↓
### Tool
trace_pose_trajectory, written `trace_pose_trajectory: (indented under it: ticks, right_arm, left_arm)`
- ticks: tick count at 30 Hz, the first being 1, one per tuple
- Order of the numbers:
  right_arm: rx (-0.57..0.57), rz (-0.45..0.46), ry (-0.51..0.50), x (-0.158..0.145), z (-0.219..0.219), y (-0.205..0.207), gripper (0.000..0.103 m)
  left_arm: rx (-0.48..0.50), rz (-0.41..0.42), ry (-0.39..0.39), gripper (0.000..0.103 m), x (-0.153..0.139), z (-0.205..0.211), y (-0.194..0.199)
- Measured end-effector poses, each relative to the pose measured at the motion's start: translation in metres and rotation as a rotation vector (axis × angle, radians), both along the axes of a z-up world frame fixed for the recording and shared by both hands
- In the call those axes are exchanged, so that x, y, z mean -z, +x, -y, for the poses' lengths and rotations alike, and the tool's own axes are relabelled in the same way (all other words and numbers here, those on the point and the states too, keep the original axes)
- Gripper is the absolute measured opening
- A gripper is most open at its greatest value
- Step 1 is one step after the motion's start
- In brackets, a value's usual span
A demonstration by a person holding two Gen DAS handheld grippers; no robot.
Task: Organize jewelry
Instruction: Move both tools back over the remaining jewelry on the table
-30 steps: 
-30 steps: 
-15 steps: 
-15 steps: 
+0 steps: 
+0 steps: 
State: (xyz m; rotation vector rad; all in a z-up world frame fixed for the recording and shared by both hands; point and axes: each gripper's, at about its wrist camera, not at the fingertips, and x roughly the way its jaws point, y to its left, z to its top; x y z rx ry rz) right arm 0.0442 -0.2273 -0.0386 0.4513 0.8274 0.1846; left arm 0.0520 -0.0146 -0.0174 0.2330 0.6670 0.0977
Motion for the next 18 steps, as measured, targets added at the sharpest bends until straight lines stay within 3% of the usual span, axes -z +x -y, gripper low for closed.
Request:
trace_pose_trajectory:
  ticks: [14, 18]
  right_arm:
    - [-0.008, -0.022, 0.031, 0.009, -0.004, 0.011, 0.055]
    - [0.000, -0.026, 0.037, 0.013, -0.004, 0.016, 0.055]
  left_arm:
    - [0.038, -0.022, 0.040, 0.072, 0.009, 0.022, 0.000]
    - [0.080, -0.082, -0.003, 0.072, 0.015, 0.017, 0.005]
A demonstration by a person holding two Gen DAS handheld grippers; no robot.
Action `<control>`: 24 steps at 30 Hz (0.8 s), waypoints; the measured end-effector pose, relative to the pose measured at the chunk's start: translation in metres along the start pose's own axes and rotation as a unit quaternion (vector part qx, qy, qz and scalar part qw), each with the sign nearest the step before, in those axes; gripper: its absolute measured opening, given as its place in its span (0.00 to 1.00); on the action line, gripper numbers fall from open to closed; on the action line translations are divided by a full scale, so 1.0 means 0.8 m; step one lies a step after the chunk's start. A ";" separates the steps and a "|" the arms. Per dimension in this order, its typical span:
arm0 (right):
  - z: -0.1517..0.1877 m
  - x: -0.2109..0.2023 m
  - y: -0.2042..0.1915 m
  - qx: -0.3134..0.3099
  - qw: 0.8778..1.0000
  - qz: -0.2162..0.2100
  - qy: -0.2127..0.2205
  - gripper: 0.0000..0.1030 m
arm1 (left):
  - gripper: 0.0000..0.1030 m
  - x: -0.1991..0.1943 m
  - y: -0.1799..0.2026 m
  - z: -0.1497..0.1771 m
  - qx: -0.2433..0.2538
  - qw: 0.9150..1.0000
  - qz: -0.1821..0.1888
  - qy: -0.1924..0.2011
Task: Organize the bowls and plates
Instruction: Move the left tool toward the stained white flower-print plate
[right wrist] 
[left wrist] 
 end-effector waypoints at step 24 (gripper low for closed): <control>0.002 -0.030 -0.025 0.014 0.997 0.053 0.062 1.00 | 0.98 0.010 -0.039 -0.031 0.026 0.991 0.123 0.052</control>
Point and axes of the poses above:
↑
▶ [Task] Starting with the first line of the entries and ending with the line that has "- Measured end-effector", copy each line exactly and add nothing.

▶ [Finished task]
### Tool
trace_pose_trajectory, written `trace_pose_trajectory: (indented under it: ticks, right_arm, left_arm)`
- ticks: tick count at 30 Hz, the first being 1, one per tuple
- Order of the numbers:
  right_arm: rx (-0.57..0.57), rz (-0.45..0.46), ry (-0.51..0.50), x (-0.158..0.145), z (-0.219..0.219), y (-0.205..0.207), gripper (0.000..0.103 m)
  left_arm: rx (-0.48..0.50), rz (-0.41..0.42), ry (-0.39..0.39), gripper (0.000..0.103 m), x (-0.153..0.139), z (-0.205..0.211), y (-0.194..0.199)
- Measured end-effector poses, each relative to the pose measured at the motion's start: translation in metres and rotation as a rotation vector (axis × angle, radians), both along the axes of a z-up world frame fixed for the recording and shared by both hands

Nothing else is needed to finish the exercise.